▶ **Your task**: Repeat verbatim, and only, the lines of the data below, beginning at the line that contains "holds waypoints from" and stopping after the line that contains "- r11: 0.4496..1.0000".

▶ **Dataset records**:

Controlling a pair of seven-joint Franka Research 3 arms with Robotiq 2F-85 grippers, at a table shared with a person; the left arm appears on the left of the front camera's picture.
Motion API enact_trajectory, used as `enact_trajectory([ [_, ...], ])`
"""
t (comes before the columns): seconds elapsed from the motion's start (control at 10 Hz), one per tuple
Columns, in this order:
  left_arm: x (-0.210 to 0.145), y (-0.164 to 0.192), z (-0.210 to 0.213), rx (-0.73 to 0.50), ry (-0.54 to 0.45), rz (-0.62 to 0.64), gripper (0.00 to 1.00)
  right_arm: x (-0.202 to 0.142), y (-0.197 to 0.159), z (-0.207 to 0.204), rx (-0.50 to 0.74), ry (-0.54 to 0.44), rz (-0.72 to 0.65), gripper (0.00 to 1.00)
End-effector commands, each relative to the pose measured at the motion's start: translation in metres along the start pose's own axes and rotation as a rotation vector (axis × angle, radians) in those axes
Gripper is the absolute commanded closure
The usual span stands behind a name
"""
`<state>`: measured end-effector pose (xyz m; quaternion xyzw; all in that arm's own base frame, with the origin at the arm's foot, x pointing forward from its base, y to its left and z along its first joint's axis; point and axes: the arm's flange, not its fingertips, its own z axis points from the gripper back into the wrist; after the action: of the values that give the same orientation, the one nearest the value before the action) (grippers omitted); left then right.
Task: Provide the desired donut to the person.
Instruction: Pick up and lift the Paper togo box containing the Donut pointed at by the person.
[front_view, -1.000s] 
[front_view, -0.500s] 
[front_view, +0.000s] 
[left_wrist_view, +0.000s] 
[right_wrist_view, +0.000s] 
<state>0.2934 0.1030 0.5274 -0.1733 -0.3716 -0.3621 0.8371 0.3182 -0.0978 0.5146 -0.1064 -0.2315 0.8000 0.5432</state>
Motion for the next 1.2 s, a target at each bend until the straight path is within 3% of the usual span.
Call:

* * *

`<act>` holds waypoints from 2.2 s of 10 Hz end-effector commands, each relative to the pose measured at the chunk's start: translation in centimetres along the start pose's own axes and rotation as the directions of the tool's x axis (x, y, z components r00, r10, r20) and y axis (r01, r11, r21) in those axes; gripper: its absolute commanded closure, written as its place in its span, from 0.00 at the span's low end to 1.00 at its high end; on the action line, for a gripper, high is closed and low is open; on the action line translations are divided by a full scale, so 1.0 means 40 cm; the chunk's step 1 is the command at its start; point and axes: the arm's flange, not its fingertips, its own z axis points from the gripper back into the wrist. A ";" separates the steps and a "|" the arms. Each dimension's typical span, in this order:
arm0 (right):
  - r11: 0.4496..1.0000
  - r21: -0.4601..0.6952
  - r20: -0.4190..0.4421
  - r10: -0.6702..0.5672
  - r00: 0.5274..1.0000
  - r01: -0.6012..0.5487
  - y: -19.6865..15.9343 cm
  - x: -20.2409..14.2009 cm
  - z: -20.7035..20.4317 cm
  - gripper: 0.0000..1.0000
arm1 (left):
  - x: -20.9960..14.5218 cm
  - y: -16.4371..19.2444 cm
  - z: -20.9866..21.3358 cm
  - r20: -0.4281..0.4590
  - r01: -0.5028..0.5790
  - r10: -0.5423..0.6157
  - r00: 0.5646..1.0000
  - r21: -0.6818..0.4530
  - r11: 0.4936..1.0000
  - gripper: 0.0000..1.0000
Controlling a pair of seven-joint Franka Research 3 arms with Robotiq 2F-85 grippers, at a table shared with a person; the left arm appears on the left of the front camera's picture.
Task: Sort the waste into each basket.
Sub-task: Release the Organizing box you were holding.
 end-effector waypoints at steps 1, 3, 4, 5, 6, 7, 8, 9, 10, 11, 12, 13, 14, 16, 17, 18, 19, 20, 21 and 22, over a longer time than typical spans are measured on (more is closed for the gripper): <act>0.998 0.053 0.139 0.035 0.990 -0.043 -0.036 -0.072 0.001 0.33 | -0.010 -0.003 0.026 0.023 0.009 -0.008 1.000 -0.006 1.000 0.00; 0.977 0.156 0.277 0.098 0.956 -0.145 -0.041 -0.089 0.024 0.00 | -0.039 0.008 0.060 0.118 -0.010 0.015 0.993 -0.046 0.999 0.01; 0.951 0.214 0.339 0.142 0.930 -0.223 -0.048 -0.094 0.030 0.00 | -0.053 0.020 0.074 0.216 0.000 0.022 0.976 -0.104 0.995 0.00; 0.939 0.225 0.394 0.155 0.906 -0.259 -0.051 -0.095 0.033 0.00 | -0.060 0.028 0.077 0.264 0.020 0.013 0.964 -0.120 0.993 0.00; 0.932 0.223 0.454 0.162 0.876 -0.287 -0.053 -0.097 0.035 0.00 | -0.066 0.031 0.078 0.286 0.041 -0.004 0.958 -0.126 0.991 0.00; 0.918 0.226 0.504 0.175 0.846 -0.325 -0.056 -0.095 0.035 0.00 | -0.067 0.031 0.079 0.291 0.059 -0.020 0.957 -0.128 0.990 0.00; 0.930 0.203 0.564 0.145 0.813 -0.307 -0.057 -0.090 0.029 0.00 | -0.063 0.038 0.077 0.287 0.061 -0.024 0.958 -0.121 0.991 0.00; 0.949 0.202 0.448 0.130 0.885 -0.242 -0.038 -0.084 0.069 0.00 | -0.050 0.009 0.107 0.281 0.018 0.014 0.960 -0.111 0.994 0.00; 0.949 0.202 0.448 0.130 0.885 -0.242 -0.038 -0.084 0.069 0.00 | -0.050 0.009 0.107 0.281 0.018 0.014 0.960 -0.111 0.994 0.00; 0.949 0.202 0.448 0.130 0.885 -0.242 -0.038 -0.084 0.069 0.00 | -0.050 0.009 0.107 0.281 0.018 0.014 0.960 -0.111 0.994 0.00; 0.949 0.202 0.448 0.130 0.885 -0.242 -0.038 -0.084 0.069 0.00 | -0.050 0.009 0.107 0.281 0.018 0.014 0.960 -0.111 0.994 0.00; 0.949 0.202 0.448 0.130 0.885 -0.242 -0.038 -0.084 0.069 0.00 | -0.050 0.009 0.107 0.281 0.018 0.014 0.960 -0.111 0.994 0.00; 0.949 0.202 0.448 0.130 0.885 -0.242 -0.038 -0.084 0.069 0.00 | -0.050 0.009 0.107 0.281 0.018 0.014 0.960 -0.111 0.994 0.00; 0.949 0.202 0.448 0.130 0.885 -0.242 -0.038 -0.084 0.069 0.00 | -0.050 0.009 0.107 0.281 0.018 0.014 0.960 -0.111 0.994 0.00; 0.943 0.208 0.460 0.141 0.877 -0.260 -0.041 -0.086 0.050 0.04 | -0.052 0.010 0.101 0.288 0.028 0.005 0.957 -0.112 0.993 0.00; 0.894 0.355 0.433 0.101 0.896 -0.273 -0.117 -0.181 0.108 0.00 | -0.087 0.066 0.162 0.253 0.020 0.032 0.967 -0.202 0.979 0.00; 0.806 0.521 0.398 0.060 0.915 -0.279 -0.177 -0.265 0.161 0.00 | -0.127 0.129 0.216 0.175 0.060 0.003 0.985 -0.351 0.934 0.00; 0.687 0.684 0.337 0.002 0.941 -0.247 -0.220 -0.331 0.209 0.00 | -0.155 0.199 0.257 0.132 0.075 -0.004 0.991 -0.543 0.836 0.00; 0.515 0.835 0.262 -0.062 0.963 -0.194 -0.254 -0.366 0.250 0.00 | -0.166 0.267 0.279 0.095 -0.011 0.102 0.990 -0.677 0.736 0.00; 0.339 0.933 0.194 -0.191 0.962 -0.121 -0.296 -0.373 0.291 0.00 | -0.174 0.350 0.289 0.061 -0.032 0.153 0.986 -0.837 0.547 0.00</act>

▶ **Output of the exercise**:
`<act>` holds waypoints from 2.2 s of 10 Hz end-effector commands, each relative to the pose measured at the chunk's start: translation in centimetres along the start pose's own axes and rotation as the directions of the tool's x axis (x, y, z components r00, r10, r20) and y axis (r01, r11, r21) in those axes; gripper: its absolute commanded closure, written as its place in its span, from 0.00 at the span's low end to 1.00 at its high end; on the action line, for a gripper, high is closed and low is open; on the action line translations are divided by a full scale, so 1.0 means 40 cm; the chunk's step 1 is the command at its start; point and axes: the arm's flange, not its fingertips, its own z axis points from the gripper back into the wrist. A ";" separates the steps and a "|" the arms. Each dimension's typical span, in this order:
arm0 (right):
  - r11: 0.4496..1.0000

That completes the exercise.